KEYWORDS. Leadless pacemaker, Micra™, pediatric speckle tracking.

The authors report no conflicts of interest for the published content. No funding information was provided. ORCID ID: B.C., 0000-0002-8186-8471.
Manuscript received April 30, 2025. Final version accepted July 17, 2025.
Address correspondence to: Bradley C. Clark, MD, 2450 Riverside Dr, AO-405, Minneapolis, MN 55454, USA. Email: bradleyclarkep@gmail.com.

Introduction

Pacemaker therapy plays a crucial role in managing bradycardia and various cardiac rhythm disorders, particularly in pediatric and congenital heart disease (CHD) patients, who often present with complex and evolving cardiac conditions. Traditionally, pediatric and CHD patients required either epicardial or transvenous pacemaker systems, each with their own restrictions and complications. Recent advancements in cardiac pacing technology, particularly the Micra™ (Medtronic, Minneapolis, MN, USA) and other leadless pacemakers, have provided additional options for patients, though their utility in patients with CHD has not been well described or defined. The Micra™ and other leadless pacemakers eliminate some of the risks related to long-term lead placements but do require larger-bore venous access and create potential for additional complications. Ventricular pacing, by bypassing the natural conduction system, results in slower myocyte-to-myocyte signal transmission and asynchronous ventricular activation.¹ This disturbance leads to initial depolarization at the pacing site, followed by a delay in the activation of the left ventricle. Consequently, this causes mechanical and electrical dyssynchrony, manifesting as asynchronous left ventricular (LV) contractions even in patients with structurally normal hearts.

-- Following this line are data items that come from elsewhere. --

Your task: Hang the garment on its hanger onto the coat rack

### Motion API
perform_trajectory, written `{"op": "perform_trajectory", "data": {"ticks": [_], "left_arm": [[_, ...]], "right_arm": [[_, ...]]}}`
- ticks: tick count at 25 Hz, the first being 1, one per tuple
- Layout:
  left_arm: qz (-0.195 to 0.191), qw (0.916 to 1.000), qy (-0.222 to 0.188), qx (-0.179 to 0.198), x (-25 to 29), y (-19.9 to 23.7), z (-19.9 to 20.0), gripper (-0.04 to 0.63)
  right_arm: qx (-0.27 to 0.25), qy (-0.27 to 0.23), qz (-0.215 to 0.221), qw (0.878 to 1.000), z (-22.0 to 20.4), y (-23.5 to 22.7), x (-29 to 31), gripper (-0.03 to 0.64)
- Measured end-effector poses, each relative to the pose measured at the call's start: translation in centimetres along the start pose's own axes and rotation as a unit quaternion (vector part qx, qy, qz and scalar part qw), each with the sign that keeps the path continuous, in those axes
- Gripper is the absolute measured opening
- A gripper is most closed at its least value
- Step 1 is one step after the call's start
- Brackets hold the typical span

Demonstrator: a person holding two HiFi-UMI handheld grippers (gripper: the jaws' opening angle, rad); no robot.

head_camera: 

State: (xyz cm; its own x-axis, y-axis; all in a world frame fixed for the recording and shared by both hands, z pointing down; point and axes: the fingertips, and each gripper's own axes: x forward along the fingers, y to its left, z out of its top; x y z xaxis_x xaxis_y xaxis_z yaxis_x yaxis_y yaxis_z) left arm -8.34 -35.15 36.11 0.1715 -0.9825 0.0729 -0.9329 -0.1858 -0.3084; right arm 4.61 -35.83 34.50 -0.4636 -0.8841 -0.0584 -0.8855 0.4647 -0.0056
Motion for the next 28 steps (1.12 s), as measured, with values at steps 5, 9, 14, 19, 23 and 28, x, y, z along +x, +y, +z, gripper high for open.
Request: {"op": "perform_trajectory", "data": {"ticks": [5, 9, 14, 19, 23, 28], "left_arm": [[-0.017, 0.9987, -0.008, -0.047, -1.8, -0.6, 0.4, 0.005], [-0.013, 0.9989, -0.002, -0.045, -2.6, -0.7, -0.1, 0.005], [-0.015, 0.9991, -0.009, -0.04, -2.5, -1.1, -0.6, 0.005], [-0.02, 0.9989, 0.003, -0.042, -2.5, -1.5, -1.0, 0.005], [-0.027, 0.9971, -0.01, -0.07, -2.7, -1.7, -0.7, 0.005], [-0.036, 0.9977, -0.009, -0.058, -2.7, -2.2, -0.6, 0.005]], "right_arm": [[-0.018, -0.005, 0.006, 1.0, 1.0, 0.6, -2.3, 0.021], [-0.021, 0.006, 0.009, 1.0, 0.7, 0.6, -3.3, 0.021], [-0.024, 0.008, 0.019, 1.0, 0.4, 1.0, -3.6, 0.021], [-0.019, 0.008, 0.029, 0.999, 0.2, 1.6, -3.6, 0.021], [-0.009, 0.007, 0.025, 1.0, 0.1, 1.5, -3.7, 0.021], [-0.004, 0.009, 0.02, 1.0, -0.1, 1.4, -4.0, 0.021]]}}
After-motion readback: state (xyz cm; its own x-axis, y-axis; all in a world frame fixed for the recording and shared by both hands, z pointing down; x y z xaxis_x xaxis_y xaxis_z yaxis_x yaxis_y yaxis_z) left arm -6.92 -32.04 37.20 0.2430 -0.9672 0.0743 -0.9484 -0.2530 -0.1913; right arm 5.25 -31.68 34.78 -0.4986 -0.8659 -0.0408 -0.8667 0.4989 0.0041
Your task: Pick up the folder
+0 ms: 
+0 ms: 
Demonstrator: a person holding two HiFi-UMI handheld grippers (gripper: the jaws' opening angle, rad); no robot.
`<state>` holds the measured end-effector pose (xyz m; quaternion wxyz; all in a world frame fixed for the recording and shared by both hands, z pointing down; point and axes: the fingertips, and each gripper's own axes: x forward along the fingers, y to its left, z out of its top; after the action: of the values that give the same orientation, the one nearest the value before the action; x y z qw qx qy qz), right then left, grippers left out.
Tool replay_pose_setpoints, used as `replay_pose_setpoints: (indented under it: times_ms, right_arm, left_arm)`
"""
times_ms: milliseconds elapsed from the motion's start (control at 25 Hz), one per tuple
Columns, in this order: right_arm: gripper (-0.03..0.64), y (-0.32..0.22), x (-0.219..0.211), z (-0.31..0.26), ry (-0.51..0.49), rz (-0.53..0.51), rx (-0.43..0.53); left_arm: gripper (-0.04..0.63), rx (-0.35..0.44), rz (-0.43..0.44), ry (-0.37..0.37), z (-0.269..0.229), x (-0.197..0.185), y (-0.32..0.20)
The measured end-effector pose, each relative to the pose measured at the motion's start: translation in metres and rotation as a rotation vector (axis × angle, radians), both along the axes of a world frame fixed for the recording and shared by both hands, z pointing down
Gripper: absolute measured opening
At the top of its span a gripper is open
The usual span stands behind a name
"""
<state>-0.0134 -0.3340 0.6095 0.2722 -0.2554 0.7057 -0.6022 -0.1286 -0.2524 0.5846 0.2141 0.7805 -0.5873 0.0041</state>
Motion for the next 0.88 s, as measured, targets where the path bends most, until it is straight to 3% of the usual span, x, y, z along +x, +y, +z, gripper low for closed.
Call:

Pacemaker-induced cardiomyopathy (PICM) is defined by a decline of >10% in LV ejection fraction (LVEF) and an LVEF of <50% in patients with chronic high right ventricular pacing burdens (>40%).² Global longitudinal strain (GLS) is considered a more sensitive marker for detecting myocardial dysfunction, often identifying changes before they are evident in LVEF measurements.³ Speckle tracking echocardiography is a sophisticated imaging technique that offers detailed insights into myocardial strain with previously published normative values in a pediatric population.⁴ This technique focuses on longitudinal myocardial fibers, which are typically the first to be affected in various cardiomyopathies. Speckle tracking may enhance early detection of myocardial dysfunction, which is particularly valuable in monitoring pediatric and CHD patients. Early identification of PICM can facilitate timely interventions and potentially reverse adverse effects.

This comprehensive analysis aimed to elucidate the impact of Micra™ pacing on cardiac function over time and identify significant associations between pacing characteristics and changes in ventricular function. We hypothesize that speckle tracking is a more reliable method for detecting myocardial dysfunction at subclinical stages, even before traditional EF measurements show a decline, in a cohort of pediatric and CHD patients.

Methods

All pediatric and CHD patients who received Micra™ leadless pacemakers at the University of Minnesota Masonic Children’s Hospital were included in this study; no patients had the Micra™ atrioventricular (AV) leadless pacemaker. The decision to proceed with leadless pacing using the Micra™ pacemaker was made at the discretion of the pediatric electrophysiologist, and the location of the implant was chosen at the time of the procedure based on the operator’s comfort with stability and pacing parameters. Patient clinical data were evaluated, including indication for pacemaker implant, pacemaker location, ventricular pacing burden (%), and QRS duration. Echocardiograms were recorded at the time of implant and 1 month and 1 year post-implant and analyzed.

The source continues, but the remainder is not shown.